_Data provided_
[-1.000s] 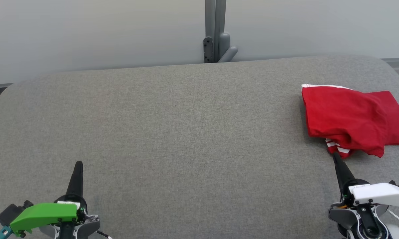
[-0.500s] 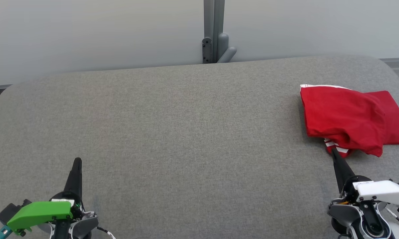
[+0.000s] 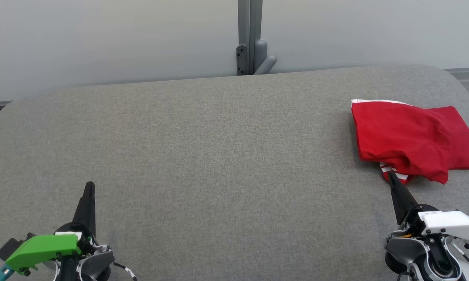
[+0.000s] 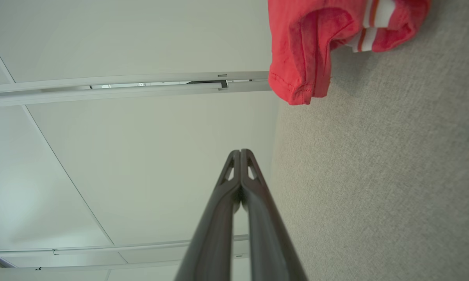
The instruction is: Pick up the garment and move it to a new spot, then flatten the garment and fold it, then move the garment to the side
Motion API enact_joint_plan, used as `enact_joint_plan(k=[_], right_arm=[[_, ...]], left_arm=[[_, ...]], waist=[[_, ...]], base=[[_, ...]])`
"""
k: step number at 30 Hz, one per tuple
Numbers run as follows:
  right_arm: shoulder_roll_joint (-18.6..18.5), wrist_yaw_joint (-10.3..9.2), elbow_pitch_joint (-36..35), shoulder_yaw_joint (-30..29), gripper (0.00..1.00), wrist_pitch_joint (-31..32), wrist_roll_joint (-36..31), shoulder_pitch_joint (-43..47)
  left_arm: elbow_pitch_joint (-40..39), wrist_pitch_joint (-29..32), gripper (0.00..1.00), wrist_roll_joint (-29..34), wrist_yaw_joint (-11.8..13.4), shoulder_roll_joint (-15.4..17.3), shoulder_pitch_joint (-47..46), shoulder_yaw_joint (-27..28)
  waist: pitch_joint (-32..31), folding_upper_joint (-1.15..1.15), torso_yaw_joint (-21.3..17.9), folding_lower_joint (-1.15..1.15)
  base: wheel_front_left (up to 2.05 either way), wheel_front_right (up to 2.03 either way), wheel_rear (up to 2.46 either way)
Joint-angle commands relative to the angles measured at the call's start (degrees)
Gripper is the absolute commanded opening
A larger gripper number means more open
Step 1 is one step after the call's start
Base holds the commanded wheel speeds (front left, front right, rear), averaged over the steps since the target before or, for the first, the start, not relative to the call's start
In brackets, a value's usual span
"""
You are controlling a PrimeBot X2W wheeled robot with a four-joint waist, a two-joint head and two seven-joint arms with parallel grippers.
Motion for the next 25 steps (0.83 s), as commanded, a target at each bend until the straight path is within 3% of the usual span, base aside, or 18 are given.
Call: enact_joint_plan(k=[1, 25], right_arm=[[-0.3, 0.02, -0.2, 0.0, 0.00, 0.1, 0.4, -0.5], [-0.3, 0.02, -0.2, 0.0, 0.00, 0.1, 0.4, -0.5]], left_arm=[[-0.1, 0.1, 0.00, 0.0, -0.3, 0.0, -0.9, 0.2], [-0.1, 0.1, 0.00, 0.0, -0.3, 0.0, -0.8, 0.2]], waist=[[0.0, 0.00, 0.0, 0.00], [0.0, 0.00, 0.0, 0.00]], base=[[0.00, 0.00, 0.00], [0.00, 0.00, 0.00]])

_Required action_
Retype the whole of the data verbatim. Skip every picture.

_Output below_
[-1.000s] 
[-0.500s] 
[+0.000s] 
[+0.000s] 
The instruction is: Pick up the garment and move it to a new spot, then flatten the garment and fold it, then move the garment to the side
Motion API enact_joint_plan, used as `enact_joint_plan(k=[_], right_arm=[[_, ...]], left_arm=[[_, ...]], waist=[[_, ...]], base=[[_, ...]])`
"""
k: step number at 30 Hz, one per tuple
Numbers run as follows:
  right_arm: shoulder_roll_joint (-18.6..18.5), wrist_yaw_joint (-10.3..9.2), elbow_pitch_joint (-36..35), shoulder_yaw_joint (-30..29), gripper (0.00..1.00), wrist_pitch_joint (-31..32), wrist_roll_joint (-36..31), shoulder_pitch_joint (-43..47)
  left_arm: elbow_pitch_joint (-40..39), wrist_pitch_joint (-29..32), gripper (0.00..1.00), wrist_roll_joint (-29..34), wrist_yaw_joint (-11.8..13.4), shoulder_roll_joint (-15.4..17.3), shoulder_pitch_joint (-47..46), shoulder_yaw_joint (-27..28)
  waist: pitch_joint (-32..31), folding_upper_joint (-1.15..1.15), torso_yaw_joint (-21.3..17.9), folding_lower_joint (-1.15..1.15)
  base: wheel_front_left (up to 2.05 either way), wheel_front_right (up to 2.03 either way), wheel_rear (up to 2.46 either way)
Joint-angle commands relative to the angles measured at the call's start (degrees)
Gripper is the absolute commanded opening
A larger gripper number means more open
Step 1 is one step after the call's start
Base holds the commanded wheel speeds (front left, front right, rear), averaged over the steps since the target before or, for the first, the start, not relative to the call's start
In brackets, a value's usual span
"""
You are controlling a PrimeBot X2W wheeled robot with a four-joint waist, a two-joint head and two seven-joint arms with parallel grippers.
Motion for the next 25 steps (0.83 s), as commanded, a target at each bend until the straight path is within 3% of the usual span, base aside, or 18 are given.
Call: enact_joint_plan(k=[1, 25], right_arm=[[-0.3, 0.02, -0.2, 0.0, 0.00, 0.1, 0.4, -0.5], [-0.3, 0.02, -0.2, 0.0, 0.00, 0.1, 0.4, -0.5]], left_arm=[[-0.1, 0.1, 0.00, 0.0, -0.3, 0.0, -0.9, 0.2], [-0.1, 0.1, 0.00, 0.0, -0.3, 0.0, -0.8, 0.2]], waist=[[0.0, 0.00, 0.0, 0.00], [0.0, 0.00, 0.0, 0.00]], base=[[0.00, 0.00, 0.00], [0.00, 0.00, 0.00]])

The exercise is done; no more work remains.